L'altro ieri sera, all'Oberdan, parentesi di cinema autentico: tra un Coppola (F.F.) ed un Anderson (W.) privi di senso cinematografico, fa ingresso nel Cinerofum il regista americano Clarence Brown, il quale, nel 1926 diresse una delle dive del muto, la svedese Greta Garbo, coadiuvata da un degno erede del mitico Rodolfo Valentino, John Gilbert: “La carne e il diavolo”, 1926.

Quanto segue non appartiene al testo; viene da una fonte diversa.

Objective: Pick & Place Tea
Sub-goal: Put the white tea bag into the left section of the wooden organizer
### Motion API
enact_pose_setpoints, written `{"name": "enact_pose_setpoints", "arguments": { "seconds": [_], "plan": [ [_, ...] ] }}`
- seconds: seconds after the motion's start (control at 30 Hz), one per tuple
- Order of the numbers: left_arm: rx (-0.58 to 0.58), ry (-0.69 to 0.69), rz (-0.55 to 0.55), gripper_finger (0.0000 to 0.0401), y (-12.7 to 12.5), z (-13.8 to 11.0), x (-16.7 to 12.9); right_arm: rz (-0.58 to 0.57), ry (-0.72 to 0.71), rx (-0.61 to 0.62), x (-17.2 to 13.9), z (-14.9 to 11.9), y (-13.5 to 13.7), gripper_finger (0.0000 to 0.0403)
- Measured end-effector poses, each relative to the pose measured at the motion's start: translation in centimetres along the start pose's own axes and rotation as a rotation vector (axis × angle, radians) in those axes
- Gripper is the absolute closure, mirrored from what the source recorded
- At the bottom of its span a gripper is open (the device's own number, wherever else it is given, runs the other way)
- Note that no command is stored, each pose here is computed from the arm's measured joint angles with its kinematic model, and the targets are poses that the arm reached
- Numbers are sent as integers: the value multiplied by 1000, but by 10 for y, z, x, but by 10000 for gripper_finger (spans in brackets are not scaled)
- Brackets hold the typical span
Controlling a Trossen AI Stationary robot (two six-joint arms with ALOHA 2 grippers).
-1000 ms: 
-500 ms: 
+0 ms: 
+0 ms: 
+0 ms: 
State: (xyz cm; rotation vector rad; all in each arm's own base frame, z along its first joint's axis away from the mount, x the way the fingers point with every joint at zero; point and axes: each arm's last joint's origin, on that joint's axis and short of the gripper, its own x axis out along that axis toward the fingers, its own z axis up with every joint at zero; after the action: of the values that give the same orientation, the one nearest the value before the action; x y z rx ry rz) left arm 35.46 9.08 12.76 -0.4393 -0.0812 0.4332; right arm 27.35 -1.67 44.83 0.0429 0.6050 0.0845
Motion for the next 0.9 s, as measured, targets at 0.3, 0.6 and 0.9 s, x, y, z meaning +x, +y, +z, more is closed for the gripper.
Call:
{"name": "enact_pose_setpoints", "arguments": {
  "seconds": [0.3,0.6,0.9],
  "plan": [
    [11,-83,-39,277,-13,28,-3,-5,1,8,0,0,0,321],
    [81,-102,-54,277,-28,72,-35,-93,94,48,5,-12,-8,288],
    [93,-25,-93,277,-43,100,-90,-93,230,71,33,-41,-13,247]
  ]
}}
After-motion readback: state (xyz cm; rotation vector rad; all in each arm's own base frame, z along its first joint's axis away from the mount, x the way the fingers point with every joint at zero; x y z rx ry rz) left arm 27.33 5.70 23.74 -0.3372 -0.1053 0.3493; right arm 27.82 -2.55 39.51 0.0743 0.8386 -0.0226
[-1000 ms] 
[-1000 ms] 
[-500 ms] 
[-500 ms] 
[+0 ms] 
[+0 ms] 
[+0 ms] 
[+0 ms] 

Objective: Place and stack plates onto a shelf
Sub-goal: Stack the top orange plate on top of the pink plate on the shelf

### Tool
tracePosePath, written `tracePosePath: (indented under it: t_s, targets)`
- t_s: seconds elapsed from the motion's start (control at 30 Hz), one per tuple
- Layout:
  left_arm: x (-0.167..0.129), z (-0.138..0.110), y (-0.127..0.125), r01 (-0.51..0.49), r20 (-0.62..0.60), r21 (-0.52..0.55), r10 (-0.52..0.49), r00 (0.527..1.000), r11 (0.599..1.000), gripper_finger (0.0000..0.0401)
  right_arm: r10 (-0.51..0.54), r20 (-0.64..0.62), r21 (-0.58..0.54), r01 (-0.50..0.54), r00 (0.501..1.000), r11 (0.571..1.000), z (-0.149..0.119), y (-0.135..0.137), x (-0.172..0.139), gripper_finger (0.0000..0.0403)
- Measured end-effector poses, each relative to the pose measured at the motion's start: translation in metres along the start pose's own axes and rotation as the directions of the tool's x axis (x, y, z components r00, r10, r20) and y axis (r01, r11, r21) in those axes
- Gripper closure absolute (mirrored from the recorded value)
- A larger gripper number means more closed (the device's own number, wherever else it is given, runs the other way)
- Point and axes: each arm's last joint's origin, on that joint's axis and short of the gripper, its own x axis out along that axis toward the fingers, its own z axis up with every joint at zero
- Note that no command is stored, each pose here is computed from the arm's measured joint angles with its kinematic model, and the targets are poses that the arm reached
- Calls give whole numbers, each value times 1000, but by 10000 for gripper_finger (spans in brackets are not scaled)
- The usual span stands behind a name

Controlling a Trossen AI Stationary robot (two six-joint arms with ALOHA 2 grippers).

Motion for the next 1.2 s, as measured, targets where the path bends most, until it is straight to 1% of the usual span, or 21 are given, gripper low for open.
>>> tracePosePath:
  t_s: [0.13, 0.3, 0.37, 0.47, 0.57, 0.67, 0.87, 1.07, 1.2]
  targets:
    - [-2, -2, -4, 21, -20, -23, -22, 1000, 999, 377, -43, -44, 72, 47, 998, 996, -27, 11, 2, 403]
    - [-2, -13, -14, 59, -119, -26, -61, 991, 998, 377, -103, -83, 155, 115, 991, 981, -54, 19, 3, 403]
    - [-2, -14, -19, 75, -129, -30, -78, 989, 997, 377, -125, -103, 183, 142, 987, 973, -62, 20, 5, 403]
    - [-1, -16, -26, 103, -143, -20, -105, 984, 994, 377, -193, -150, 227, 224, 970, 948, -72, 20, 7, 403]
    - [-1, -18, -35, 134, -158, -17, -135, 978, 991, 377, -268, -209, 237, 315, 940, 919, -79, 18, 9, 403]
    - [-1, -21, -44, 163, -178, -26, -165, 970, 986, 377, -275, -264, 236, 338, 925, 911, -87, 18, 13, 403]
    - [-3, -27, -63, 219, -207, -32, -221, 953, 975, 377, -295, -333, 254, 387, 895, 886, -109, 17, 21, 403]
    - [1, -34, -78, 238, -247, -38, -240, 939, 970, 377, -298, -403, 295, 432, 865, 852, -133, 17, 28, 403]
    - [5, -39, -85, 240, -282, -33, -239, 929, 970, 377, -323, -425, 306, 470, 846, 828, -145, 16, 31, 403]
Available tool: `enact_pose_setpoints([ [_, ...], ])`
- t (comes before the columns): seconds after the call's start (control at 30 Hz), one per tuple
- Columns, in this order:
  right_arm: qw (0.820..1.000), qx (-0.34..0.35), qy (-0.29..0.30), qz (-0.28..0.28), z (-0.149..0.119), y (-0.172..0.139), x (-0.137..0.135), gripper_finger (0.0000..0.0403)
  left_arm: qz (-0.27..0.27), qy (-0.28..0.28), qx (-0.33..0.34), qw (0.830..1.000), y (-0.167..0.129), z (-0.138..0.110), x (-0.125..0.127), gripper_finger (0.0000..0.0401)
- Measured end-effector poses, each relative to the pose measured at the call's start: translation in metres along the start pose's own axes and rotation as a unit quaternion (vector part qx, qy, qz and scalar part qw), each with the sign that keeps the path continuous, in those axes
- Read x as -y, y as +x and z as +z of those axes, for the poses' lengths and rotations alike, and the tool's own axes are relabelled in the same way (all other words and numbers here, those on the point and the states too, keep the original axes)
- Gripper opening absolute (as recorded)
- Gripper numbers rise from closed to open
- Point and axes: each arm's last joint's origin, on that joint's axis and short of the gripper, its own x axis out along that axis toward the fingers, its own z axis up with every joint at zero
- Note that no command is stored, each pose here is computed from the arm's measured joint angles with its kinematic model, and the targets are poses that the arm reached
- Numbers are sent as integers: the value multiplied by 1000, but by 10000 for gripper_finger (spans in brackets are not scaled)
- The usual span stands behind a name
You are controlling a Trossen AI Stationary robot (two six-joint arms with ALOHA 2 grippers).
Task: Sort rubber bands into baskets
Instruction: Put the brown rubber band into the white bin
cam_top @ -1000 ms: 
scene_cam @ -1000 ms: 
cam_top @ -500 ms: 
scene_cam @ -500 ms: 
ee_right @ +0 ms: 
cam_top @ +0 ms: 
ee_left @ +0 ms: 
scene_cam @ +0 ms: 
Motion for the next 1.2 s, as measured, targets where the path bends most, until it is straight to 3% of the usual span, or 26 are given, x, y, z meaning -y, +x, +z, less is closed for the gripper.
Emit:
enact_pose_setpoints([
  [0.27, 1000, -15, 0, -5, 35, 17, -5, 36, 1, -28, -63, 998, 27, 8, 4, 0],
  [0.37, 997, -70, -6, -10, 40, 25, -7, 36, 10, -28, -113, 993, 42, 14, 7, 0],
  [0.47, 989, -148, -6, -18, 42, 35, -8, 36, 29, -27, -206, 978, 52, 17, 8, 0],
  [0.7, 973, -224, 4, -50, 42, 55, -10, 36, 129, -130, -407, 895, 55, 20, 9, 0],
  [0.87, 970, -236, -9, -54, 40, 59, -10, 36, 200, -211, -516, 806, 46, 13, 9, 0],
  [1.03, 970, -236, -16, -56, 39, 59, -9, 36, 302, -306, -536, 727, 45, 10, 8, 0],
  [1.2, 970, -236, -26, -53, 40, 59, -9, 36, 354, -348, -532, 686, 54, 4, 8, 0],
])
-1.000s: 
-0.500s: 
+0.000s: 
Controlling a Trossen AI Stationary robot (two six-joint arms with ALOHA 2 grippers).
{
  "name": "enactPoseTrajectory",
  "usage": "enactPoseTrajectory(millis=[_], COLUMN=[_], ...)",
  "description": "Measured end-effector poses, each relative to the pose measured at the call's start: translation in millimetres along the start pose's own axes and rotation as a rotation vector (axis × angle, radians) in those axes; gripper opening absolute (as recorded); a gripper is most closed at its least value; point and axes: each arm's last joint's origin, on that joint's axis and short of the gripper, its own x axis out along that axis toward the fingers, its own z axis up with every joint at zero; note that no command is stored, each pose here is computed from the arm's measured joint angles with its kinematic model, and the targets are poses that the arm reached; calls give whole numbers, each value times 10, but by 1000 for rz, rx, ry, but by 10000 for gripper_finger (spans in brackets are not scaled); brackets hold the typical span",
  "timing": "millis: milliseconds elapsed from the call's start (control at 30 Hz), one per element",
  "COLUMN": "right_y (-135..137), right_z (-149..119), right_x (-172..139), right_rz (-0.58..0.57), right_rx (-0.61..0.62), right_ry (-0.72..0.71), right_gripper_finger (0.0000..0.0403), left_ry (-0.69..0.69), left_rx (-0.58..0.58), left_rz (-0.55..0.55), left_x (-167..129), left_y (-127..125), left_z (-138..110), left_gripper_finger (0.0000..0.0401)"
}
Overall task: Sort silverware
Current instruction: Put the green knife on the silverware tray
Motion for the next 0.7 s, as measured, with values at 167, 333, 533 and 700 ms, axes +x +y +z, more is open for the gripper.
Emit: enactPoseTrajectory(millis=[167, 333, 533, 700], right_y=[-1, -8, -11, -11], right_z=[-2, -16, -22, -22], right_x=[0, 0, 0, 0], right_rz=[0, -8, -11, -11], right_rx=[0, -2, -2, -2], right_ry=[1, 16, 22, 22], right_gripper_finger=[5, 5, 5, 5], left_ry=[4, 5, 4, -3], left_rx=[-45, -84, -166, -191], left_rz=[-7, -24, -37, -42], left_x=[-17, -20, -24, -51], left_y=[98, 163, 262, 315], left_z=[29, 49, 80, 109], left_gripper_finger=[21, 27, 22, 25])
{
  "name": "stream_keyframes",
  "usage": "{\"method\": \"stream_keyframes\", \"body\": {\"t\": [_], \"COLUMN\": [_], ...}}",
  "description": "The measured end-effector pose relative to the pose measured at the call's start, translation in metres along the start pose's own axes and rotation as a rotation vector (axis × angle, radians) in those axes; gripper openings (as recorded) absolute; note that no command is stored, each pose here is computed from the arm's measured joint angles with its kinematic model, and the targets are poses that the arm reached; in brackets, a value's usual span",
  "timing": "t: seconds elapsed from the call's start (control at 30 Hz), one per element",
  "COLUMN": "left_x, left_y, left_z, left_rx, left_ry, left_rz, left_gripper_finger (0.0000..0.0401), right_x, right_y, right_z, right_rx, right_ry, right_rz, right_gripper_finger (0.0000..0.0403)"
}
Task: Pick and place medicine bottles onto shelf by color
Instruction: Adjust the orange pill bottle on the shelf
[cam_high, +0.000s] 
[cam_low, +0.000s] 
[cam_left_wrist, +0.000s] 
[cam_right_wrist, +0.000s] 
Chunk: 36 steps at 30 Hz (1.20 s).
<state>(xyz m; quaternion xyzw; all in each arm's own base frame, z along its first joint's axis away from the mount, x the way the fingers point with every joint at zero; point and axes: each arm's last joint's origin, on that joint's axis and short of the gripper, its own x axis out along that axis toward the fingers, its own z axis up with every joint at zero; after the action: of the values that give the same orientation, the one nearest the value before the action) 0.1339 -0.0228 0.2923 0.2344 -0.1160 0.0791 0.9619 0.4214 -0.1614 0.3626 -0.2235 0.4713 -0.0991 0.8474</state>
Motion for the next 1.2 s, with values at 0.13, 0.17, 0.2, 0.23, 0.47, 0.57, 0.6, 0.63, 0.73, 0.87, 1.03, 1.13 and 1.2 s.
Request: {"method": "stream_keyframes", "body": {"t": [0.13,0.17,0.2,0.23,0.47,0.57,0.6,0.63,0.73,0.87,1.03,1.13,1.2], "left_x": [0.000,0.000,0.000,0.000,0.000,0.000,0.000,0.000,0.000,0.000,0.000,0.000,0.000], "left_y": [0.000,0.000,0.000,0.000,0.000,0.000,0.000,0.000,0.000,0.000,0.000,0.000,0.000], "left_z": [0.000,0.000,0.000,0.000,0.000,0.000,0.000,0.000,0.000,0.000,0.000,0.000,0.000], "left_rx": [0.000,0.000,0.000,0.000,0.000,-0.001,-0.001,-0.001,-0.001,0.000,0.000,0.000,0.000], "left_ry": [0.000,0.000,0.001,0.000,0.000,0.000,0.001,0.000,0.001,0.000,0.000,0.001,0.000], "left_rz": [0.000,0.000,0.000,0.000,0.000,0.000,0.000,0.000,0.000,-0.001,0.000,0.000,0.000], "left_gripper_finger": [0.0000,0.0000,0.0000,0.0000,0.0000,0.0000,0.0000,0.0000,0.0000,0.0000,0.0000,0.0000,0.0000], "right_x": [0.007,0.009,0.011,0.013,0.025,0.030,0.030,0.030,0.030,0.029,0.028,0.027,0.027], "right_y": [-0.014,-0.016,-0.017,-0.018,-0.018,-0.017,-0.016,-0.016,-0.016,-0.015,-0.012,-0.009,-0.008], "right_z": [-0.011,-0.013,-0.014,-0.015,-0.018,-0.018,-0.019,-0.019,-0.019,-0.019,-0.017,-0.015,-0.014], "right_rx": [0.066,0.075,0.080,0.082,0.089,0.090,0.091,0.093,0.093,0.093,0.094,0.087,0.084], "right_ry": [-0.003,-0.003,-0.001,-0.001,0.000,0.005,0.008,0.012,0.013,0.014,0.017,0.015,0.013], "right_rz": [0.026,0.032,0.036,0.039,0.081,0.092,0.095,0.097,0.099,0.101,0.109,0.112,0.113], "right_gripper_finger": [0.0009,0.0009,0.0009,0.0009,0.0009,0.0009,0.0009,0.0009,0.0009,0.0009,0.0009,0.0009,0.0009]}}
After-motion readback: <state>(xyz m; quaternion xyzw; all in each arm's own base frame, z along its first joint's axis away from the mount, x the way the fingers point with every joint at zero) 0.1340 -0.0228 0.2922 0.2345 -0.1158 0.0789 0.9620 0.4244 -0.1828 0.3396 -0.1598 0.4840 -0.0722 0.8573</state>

Film che, nella prima parte, non riesce a dar sfogo alla potenza espressiva della protagonista (piuttosto statica nella veste da "femme fatale") ma che, nella pare finale, scatenata la tempesta passionale, innalza la Garbo tra le grandi: la famosa scena in cui, davanti ad un altare, solennemente, bacia la coppa già posseduta dal proprio amato è famosa, ma ancora più suggestiva, a mio parere, è quella in cui, con estrema naturalezza (la costosa pelliccia per terra, i piedi bagnati sopra di essa e una disinvoltura che quasi stona col tono della pellicola), accoglie il proprio uomo davanti ad un fuoco fortunoso, imprigionandolo definitivamente nelle proprie sabbie mobili della passione.
La regia si limita a riprendere la coppia d'oro, concedendosi pochi sprazzi d'inventiva (la primissima carrellata nel dormitorio e poco altro); per il resto, si dedica alla scenografia (i campanili e le montagne sullo sfondo) per ricreare una favola scabrosa in cui gli sguardi sono penetranti e pericolosamente vicini (la scena della sigaretta al primo incontro dei due travolti è davvero suggestiva, si tratta pur sempre di un film muto del '26) e che ruota attorno sempre agli stessi luoghi quasi, fantastici.
L'episodio della scomparsa finale tra i ghiacci aggiunge un quid di drammaticità alla pellicola, donandole solidità.
Non perfetto, ma pur sempre un tassello che il suo posto nel muro sacro del Cinema lo trova. E poi, ha permesso di introdurre al Cinerofum "La Divina", artista seria e coerente davanti e dietro la m.d.p., sino alla morte (avvenuta nel 1990, ad 85 anni).